■ Problem description
What you return should be only the lines starting at the one that contains "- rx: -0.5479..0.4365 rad" and running to the end of the listing, exactly as written, minus any pictures.
━━ Dataset excerpt
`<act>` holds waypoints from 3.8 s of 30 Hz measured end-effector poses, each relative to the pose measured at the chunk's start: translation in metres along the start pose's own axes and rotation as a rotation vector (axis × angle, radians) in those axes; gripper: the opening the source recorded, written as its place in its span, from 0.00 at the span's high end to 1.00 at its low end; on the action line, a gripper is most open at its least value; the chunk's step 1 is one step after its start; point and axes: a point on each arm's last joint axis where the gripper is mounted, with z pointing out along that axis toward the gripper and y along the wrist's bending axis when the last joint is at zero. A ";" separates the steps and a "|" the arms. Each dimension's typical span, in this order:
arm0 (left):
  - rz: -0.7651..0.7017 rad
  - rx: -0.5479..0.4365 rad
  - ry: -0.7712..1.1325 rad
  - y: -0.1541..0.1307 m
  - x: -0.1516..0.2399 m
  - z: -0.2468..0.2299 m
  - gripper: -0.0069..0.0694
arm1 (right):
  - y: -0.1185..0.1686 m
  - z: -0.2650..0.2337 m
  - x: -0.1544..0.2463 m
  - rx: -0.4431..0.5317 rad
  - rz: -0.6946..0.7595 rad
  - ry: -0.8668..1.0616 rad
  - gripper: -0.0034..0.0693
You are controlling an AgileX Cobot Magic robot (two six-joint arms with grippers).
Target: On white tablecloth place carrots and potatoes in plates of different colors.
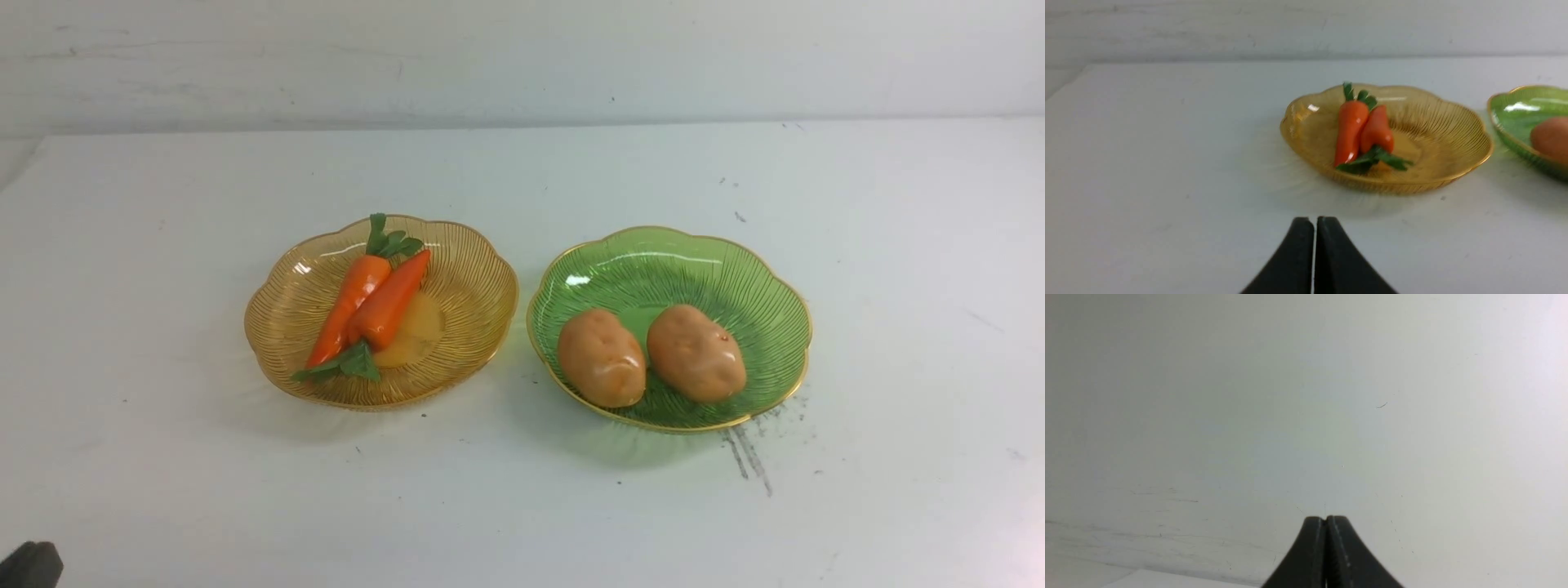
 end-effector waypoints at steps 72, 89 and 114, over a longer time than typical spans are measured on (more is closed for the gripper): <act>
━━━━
■ Result of this task
  - rx: -0.5479..0.4365 rad
  - ry: -0.7712..1.1325 rad
  - y: -0.1541..0.1307 m
  - x: -0.1516..0.2399 m
  - z: -0.2468..0.2299 m
  - gripper: -0.0069..0.0694
arm1 (right):
  - y: -0.1185..0.1686 m
  - z: -0.2650..0.2337 m
  - x: -0.1544..0.2463 m
  - rx: -0.4431..0.5317 rad
  - rz: -0.6946..0.7595 rad
  - ry: -0.8668..1.0616 rad
  - gripper: -0.0034..0.0693
You are controlling an AgileX Cobot Magic robot (two six-joint arms with grippers).
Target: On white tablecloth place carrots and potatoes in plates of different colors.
 end-effector waypoints at steps 72, 89 and 114, over a longer time than typical spans are measured on (more is closed for the gripper): <act>

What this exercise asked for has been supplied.